ASSIGNMENT:
The answer must consist of every line in the data below that holds the word "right".

RECORDED INFORMATION:
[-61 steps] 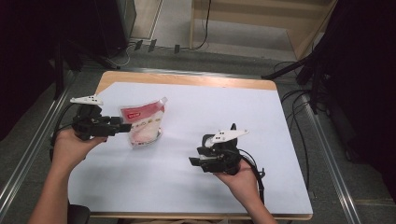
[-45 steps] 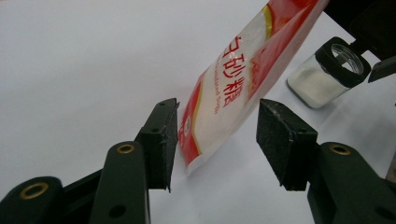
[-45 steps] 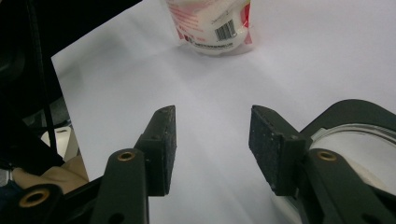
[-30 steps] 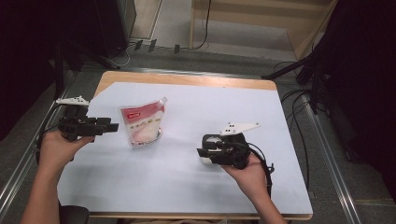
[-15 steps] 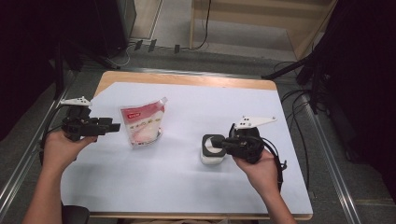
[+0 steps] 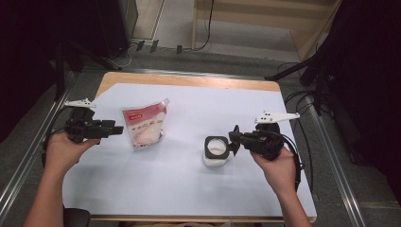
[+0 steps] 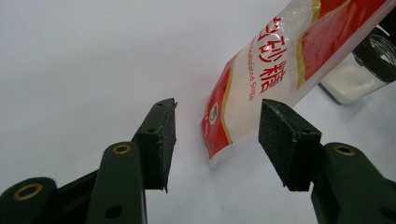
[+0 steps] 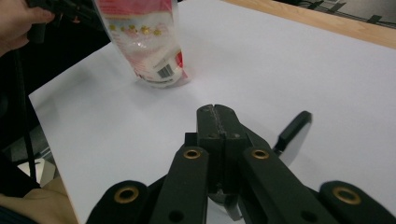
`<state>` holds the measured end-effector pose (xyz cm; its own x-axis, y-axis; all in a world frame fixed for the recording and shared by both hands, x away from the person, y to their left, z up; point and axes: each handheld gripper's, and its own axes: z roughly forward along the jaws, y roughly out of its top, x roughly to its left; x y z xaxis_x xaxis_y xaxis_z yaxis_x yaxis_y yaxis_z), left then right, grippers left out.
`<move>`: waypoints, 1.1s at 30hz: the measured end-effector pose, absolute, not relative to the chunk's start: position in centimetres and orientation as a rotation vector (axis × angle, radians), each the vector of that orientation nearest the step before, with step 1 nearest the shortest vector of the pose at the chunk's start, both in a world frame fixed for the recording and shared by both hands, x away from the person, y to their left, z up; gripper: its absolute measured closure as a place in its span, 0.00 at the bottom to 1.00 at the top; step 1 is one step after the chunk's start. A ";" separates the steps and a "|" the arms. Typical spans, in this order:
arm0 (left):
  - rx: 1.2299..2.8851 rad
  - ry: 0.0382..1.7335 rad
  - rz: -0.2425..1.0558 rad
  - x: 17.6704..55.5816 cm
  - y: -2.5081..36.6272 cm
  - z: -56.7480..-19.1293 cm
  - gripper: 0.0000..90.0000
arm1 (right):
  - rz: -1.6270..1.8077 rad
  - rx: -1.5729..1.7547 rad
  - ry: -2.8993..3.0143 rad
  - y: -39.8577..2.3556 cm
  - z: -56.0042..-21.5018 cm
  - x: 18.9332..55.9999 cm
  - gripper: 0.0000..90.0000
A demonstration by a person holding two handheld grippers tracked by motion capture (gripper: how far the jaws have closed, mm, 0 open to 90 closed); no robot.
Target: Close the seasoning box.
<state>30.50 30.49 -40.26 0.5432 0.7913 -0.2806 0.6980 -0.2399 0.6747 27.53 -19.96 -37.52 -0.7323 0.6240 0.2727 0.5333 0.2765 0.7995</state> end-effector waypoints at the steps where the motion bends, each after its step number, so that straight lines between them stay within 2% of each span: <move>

ANSWER TO THIS TASK:
`<state>` holds the measured end-effector pose (xyz cm; its own x-axis, y-axis; all in a world frame fixed for the recording and shared by both hands, x away from the person, y to their left, z up; point and axes: each handheld gripper's, and its own axes: z roughly forward along the jaws, y roughly out of its top, x roughly to its left; x y z xaxis_x xaxis_y xaxis_z yaxis_x yaxis_y yaxis_z), left then right, grippers left out.
arm1 (right):

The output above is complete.